SWWIM sustains and celebrates women poets by connecting creatives across generations and by curating a living archive of contemporary poetry, while solidifying Miami as a nexus for the literary arts.

Not Every Body Is This Hard to Carry

Having a body is like dragging around
a huge purse, one of those satchel-sized leather
behemoths that holds everything you could possibly

need: wallet, change purse, sunglasses, pen, lip balm,
clear stream to sit beside, existential crisis, your dead
relatives’ voices, doggie poop bags. It’s all

in there but you have to root around
for your keys, and while you’re pawing through
you find other things you forgot you were carrying:

envelope with a friend’s address on it, white-flecked rock
you picked up because it was shaped like a heart.
The thing is fucking heavy, and for some of us

it just gets heavier, and then we discover
we can’t run with it, the corners
are soggy with pain, old to-do lists spill

from the top. The body begins to tear,
duct tape doesn’t help, it’s a struggle to keep
everything where it’s supposed to be. Suddenly

your crackling knees insist I am you and your mind
says Fuck off but then you remember you’re actually
inside the ginormous purse and oh-my-god there’s

the bike you rode at fourteen, hot wind in your face,
the turquoise ring you can no longer wear on your swollen fingers,
and at the very bottom a weedy path

you know you have to walk—you want
to walk—if you can just get it together, chivvy yourself
out of your chair, not always hopeful but alive, still alive.

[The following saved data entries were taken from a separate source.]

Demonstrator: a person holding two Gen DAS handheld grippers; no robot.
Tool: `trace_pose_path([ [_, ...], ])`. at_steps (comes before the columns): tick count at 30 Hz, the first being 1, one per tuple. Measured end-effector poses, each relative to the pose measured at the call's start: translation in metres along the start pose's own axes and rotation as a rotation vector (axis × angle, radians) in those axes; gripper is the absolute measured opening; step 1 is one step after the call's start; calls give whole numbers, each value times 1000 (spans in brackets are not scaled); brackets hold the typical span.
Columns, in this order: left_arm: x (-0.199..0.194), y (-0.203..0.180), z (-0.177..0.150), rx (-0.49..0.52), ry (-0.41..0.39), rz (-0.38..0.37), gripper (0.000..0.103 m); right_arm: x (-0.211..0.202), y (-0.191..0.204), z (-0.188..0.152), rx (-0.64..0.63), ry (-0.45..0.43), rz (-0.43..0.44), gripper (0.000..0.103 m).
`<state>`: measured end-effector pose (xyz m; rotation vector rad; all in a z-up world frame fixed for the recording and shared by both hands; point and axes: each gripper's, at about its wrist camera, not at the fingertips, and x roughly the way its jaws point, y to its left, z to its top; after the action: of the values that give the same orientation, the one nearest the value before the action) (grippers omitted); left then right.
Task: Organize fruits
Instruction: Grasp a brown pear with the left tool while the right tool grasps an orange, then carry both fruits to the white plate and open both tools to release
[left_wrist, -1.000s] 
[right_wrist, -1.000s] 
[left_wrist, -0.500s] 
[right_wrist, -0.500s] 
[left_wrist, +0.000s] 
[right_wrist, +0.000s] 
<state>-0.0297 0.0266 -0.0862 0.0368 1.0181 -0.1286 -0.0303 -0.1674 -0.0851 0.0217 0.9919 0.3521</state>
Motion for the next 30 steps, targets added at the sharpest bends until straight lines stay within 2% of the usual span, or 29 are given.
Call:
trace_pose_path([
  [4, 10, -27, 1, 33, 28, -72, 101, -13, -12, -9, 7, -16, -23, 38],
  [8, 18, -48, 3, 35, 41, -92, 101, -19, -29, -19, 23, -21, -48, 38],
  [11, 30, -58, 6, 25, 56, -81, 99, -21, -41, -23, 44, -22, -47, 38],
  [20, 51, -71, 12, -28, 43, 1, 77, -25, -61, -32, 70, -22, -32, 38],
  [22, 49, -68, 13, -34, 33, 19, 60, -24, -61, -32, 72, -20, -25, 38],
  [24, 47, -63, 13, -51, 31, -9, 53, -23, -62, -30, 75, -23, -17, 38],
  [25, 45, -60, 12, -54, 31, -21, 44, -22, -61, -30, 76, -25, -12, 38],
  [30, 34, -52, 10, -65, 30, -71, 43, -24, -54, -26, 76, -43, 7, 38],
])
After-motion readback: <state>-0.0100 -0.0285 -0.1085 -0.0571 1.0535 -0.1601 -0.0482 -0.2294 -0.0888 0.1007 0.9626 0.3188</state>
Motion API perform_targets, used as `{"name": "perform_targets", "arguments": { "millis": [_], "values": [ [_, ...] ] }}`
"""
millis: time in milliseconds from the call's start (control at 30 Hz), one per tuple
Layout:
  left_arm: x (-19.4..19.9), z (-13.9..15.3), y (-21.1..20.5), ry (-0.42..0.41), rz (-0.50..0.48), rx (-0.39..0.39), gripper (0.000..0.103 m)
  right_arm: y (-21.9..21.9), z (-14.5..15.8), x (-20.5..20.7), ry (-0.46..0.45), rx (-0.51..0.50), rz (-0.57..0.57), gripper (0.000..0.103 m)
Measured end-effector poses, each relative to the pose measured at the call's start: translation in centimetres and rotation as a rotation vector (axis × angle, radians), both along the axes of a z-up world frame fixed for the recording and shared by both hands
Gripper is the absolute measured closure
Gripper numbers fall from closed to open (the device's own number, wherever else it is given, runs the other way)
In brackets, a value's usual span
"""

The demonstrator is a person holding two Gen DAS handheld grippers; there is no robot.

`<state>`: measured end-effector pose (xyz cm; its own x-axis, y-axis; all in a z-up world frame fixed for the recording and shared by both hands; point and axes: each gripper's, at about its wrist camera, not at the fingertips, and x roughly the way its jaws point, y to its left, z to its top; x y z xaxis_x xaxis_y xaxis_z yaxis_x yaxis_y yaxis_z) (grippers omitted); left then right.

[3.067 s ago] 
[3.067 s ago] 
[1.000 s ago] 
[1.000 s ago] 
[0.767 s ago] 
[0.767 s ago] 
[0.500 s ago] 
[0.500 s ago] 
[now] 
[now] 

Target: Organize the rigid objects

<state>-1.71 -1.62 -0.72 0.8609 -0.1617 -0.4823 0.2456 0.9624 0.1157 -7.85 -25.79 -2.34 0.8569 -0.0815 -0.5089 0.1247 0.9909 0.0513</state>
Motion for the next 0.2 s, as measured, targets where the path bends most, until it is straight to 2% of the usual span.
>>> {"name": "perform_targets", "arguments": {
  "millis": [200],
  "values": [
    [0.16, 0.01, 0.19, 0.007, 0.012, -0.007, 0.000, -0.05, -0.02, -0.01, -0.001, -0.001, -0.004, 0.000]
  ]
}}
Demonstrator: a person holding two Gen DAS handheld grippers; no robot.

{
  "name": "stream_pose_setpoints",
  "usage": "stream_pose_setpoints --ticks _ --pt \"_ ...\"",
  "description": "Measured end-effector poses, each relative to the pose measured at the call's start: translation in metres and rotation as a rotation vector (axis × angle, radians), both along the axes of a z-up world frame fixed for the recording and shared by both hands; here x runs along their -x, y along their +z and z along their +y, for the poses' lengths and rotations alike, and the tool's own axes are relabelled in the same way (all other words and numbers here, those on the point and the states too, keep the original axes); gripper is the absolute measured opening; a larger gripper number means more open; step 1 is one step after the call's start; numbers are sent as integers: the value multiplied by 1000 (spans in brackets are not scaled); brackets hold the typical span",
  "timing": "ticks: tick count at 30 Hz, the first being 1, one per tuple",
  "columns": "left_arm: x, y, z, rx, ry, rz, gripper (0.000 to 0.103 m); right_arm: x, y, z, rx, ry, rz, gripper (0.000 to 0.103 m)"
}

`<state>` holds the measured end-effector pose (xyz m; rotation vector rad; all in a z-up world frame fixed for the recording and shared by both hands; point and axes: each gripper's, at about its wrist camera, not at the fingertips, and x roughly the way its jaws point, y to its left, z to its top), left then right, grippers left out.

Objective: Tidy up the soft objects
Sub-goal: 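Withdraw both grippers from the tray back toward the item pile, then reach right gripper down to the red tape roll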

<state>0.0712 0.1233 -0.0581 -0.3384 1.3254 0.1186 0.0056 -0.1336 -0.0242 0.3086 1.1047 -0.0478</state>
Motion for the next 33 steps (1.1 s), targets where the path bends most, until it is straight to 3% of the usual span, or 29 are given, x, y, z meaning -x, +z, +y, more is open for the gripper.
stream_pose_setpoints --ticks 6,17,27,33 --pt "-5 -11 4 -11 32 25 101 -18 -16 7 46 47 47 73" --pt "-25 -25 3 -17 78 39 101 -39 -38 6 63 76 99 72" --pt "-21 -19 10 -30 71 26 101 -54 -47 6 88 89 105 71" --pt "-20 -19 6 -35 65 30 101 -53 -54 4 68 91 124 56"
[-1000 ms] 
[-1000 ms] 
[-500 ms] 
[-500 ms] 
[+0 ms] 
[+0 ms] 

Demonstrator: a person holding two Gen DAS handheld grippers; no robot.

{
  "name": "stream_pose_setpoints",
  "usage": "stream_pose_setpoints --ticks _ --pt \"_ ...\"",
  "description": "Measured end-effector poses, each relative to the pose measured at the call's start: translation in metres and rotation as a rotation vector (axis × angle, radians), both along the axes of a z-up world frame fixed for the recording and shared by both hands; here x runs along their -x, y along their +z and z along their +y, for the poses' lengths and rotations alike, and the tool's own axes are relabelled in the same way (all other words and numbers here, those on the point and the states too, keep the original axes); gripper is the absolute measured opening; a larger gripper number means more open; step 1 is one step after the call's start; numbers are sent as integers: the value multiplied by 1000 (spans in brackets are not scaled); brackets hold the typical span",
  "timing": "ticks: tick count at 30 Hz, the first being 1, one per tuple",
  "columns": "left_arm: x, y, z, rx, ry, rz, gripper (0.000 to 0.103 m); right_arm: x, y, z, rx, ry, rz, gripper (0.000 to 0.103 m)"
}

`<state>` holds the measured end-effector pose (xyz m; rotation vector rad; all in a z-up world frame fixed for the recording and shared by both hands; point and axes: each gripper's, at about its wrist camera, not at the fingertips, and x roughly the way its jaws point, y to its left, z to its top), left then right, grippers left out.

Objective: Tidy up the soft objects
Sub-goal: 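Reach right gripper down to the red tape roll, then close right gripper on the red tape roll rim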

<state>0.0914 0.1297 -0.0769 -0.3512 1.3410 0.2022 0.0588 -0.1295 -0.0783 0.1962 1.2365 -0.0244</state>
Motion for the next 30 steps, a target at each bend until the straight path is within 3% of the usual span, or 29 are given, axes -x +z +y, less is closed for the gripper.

Katherine Riegel is the author of Love Songs from the End of the World, the chapbook Letters to Colin Firth, and two more books of poetry. Her work has appeared in Brevity, The Gettysburg Review, The Offing, One, Poets.org, and elsewhere. She is co-founder and managing editor of Sweet Lit, and teaches independent online classes in poetry and creative nonfiction. Find her at katherineriegel.com.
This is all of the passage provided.